▶ _Work required_
Please copy exactly the lines from the top of the data through the line containing "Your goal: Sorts", and nothing else.

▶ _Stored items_
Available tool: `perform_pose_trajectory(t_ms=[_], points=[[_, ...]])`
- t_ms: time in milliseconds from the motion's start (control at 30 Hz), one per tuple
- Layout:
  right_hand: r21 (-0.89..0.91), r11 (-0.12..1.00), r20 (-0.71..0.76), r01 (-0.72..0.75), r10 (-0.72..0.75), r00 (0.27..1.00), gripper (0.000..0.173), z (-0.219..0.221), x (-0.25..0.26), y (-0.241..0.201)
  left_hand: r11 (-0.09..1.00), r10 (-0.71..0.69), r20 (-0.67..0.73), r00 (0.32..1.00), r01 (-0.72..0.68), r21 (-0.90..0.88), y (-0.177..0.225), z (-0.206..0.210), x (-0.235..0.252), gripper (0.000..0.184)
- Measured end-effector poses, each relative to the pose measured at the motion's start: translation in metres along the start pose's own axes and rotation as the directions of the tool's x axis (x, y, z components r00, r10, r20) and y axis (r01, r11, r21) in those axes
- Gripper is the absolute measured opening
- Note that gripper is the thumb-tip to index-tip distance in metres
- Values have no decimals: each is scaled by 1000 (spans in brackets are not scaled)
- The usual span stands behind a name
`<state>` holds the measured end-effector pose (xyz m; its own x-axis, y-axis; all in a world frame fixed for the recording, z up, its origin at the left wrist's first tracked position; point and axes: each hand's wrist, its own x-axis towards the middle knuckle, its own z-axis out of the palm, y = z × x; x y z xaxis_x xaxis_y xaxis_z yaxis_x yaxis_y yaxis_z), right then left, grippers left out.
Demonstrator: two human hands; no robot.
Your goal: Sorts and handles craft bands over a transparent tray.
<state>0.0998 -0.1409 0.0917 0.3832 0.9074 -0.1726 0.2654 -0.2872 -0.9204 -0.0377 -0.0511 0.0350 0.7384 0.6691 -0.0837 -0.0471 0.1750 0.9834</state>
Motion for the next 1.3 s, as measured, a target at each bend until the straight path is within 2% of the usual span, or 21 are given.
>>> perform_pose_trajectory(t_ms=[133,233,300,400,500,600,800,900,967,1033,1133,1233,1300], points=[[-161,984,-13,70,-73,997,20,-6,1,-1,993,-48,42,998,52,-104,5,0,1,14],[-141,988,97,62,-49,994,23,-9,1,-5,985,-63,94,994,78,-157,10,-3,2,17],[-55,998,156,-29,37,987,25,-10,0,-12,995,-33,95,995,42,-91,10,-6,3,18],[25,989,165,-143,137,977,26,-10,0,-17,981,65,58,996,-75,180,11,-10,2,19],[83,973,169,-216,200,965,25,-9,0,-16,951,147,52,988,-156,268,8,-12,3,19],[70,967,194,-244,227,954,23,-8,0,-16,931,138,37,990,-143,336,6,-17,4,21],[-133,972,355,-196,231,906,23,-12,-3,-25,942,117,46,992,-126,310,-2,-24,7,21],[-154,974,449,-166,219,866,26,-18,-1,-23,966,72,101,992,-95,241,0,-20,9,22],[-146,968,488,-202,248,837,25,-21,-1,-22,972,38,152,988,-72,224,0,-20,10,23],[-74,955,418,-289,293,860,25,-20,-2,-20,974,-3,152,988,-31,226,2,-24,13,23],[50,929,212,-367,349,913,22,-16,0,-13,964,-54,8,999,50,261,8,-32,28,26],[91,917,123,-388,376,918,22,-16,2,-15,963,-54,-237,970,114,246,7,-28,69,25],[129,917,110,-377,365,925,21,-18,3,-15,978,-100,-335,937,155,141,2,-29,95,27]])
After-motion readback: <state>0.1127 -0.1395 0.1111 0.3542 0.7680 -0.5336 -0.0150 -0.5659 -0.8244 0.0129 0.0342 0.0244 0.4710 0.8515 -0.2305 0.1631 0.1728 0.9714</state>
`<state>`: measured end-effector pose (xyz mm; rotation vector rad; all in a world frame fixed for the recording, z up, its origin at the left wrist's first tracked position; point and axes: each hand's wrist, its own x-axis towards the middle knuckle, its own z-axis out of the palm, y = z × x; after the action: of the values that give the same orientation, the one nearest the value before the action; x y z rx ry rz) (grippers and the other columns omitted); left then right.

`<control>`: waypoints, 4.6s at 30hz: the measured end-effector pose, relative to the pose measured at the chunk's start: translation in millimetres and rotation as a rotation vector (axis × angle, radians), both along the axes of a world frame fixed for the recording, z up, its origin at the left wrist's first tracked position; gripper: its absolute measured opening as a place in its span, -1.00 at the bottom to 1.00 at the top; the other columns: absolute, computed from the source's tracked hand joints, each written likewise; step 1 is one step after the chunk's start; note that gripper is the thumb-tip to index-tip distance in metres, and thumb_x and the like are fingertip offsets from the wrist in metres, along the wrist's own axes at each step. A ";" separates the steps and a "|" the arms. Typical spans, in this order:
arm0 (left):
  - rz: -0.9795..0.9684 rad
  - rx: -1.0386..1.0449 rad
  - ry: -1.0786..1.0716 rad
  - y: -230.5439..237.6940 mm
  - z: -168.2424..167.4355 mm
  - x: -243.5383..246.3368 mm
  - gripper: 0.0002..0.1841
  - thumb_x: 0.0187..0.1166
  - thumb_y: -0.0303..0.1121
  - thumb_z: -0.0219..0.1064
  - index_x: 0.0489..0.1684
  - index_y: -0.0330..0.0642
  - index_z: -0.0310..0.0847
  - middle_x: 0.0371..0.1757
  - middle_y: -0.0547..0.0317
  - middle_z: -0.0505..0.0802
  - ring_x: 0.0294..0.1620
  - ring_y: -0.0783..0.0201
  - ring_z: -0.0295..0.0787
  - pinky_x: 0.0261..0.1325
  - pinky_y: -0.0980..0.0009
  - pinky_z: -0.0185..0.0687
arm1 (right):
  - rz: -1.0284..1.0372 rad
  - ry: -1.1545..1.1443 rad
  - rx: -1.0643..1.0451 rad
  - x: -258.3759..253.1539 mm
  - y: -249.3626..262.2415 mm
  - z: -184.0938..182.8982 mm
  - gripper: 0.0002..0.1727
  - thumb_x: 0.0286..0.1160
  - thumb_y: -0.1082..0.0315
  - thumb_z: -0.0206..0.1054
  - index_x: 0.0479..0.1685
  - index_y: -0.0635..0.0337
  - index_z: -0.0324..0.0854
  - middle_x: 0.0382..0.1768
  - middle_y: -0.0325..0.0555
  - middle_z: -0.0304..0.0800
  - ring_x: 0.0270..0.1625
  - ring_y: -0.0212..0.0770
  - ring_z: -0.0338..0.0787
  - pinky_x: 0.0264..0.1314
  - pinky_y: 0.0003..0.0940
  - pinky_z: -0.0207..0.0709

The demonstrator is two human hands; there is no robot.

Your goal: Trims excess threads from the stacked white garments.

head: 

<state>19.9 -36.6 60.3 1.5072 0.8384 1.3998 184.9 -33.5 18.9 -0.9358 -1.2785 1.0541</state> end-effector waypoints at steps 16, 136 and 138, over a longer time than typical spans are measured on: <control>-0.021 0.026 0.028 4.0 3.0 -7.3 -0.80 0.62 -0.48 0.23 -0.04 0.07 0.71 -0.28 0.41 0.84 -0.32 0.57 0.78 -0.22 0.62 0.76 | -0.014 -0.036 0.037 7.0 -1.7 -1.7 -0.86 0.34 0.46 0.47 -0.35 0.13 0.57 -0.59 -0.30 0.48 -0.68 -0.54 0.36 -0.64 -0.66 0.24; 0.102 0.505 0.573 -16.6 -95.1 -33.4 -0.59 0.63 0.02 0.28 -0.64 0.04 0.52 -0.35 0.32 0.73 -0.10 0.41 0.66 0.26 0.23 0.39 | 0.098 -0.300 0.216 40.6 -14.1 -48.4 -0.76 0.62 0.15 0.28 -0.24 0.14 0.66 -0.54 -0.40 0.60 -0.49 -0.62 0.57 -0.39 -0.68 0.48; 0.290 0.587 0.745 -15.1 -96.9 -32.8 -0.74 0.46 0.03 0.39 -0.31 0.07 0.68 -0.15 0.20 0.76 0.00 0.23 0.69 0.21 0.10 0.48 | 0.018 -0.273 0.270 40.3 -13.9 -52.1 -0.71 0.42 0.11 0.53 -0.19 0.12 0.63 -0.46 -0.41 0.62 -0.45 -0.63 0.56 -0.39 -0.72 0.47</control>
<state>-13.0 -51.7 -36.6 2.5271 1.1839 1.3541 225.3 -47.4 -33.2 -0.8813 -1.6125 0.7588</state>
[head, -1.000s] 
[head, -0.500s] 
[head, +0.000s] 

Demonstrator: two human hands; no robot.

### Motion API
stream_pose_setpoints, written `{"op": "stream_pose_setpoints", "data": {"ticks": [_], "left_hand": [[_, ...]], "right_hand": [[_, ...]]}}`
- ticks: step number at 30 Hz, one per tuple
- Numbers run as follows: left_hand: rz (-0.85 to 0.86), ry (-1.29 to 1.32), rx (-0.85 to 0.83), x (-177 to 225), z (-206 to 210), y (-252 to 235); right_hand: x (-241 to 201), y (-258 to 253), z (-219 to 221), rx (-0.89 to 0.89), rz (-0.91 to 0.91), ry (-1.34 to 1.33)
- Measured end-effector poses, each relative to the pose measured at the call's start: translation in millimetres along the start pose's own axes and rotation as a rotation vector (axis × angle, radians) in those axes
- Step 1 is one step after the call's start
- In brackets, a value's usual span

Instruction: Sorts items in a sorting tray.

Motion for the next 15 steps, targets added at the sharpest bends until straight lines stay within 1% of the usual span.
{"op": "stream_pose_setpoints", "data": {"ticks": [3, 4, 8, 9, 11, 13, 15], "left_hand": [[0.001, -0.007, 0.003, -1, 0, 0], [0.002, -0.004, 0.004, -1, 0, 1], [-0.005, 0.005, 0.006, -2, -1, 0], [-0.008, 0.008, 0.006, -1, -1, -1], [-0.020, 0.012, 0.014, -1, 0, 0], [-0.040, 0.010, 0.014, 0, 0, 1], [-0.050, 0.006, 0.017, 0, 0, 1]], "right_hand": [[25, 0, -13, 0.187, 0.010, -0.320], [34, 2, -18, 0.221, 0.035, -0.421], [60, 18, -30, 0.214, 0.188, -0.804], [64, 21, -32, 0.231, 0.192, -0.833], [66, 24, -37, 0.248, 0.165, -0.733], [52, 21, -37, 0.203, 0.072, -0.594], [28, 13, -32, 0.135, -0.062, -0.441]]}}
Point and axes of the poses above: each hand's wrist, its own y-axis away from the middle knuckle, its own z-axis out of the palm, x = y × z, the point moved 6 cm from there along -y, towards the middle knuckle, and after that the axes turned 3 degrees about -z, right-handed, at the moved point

▶ _Solution to this problem_
Available tool: `perform_pose_trajectory(t_ms=[_], points=[[_, ...]])`
- t_ms: time in milliseconds from the motion's start (control at 30 Hz), one per tuple
- Layout:
  right_hand: r21 (-0.89..0.91), r11 (-0.12..1.00), r20 (-0.71..0.76), r01 (-0.72..0.75), r10 (-0.72..0.75), r00 (0.27..1.00), gripper (0.000..0.173), z (-0.219..0.221), x (-0.25..0.26), y (-0.241..0.201)
  left_hand: r11 (-0.09..1.00), r10 (-0.71..0.69), r20 (-0.67..0.73), r00 (0.32..1.00), r01 (-0.72..0.68), r21 (-0.90..0.88), y (-0.177..0.225), z (-0.206..0.210), x (-0.235..0.252), gripper (0.000..0.184)
- Measured end-effector poses, each relative to the pose measured at the motion's start: translation in metres along the start pose's own axes and rotation as the directions of the tool's x axis (x, y, z components r00, r10, r20) and y axis (r01, r11, r21) in those axes
- Gripper is the absolute measured opening
- Note that gripper is the thumb-tip to index-tip distance in metres
- Values have no decimals: each is scaled by 1000 (spans in brackets are not scaled)
- The usual span stands behind a name
`<state>` holds the measured end-effector pose (xyz m; its own x-axis, y-axis; all in a world frame fixed for the recording, z up, its origin at the left wrist's first tracked position; point and axes: each hand's wrist, its own x-axis towards the middle knuckle, its own z-axis out of the palm, y = z × x; x y z xaxis_x xaxis_y xaxis_z yaxis_x yaxis_y yaxis_z), right then left, grippers left out.
Demonstrator: two human hands; no robot.
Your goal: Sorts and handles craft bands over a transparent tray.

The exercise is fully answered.